■ **TO DO**
Word for word, the listing below should be printed again.
+-------+
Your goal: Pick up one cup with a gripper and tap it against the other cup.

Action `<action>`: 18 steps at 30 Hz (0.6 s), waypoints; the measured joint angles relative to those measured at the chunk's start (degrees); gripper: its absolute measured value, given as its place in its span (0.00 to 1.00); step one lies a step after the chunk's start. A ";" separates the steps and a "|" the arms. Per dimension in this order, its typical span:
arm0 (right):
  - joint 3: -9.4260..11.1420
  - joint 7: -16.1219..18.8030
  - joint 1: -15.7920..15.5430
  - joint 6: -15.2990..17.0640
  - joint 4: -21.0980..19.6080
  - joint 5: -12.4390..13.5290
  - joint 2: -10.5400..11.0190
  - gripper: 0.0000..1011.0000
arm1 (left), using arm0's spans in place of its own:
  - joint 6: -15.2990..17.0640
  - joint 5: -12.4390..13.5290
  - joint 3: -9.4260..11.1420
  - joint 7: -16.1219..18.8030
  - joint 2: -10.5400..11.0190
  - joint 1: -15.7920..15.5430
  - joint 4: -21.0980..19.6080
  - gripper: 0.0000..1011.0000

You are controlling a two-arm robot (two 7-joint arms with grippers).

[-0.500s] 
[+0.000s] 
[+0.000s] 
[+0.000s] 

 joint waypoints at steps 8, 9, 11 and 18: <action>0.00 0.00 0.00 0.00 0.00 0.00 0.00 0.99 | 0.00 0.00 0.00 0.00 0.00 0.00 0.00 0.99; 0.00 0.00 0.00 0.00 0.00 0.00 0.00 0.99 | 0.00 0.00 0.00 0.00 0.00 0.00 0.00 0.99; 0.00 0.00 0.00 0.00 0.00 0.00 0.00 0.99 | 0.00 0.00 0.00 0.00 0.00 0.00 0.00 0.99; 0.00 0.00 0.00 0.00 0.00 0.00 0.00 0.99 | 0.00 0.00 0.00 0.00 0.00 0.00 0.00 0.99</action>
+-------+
■ **ANSWER BELOW**
Your goal: Pick up one cup with a gripper and tap it against the other cup.

Action `<action>`: 18 steps at 30 Hz (0.6 s), waypoints; the measured joint angles relative to those measured at the chunk's start (degrees); gripper: its absolute measured value, given as its place in its span (0.00 to 1.00); step one lies a step after the chunk's start. A ";" separates the steps and a "|" the arms. Per dimension in this order, its typical span:
arm0 (right):
  - joint 3: -9.4260..11.1420
  - joint 7: -16.1219..18.8030
  - joint 1: -15.7920..15.5430
  - joint 6: -15.2990..17.0640
  - joint 4: -21.0980..19.6080
  - joint 5: -12.4390..13.5290
  - joint 2: -10.5400..11.0190
  - gripper: 0.0000..1011.0000
arm1 (left), using arm0's spans in place of its own:
  - joint 6: -15.2990..17.0640
  - joint 5: -12.4390..13.5290
  - joint 3: -9.4260..11.1420
  - joint 7: -16.1219..18.8030
  - joint 2: -10.5400..11.0190
  - joint 1: -15.7920..15.5430
  - joint 4: -21.0980..19.6080
  - gripper: 0.0000..1011.0000

You are controlling a two-arm robot (two 7-joint arms with grippers).

[-0.500s] 
[+0.000s] 
[+0.000s] 
[+0.000s] 

 joint waypoints at steps 8, 9, 11 and 18: <action>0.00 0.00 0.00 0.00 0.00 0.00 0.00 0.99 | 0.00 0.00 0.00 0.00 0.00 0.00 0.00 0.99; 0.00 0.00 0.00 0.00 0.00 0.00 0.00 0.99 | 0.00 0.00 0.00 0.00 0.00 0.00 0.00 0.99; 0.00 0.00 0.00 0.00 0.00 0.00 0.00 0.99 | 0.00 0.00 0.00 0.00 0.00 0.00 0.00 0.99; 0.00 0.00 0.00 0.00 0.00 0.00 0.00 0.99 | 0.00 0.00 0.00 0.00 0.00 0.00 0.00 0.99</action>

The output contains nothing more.